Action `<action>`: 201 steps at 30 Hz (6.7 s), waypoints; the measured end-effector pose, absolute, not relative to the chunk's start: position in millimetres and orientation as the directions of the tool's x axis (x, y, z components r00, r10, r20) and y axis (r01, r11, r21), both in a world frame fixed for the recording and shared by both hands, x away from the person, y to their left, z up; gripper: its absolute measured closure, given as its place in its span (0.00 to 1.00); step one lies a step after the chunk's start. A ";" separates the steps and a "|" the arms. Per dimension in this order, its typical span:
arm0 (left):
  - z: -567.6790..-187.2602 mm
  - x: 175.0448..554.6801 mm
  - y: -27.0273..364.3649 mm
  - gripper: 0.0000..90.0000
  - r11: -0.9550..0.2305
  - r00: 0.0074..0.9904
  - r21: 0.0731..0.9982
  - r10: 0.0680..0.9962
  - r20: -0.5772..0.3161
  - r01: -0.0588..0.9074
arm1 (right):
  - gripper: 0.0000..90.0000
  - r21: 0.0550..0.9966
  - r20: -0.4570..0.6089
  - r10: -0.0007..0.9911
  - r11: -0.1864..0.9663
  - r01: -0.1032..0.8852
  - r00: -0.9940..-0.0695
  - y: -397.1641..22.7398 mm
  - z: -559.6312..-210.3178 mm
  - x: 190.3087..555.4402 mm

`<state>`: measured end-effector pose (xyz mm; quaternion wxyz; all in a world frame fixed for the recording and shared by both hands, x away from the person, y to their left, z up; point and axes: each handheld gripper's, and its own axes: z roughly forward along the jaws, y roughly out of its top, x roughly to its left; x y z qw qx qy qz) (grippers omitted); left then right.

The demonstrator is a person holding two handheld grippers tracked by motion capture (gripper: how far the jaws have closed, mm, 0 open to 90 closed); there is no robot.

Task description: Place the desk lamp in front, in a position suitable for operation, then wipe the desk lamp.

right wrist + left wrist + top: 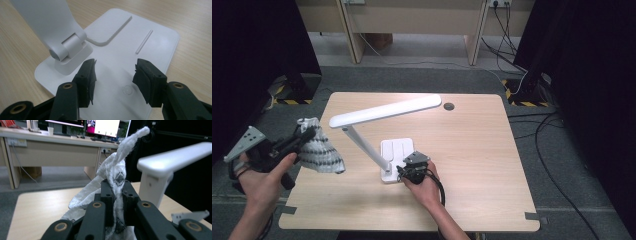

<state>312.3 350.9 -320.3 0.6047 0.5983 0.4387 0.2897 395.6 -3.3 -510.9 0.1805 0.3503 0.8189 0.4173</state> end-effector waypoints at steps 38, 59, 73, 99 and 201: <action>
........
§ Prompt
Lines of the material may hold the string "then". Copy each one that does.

§ Result
`<state>`: measured end-effector pose (xyz mm; quaternion wxyz; all in a world frame fixed for the recording and shared by both hands, x away from the person, y to their left, z up; point and axes: each handheld gripper's, and its own axes: z roughly forward along the jaws, y roughly out of its top, x roughly to its left; x y z qw qx qy qz) (grippers omitted); left then right.
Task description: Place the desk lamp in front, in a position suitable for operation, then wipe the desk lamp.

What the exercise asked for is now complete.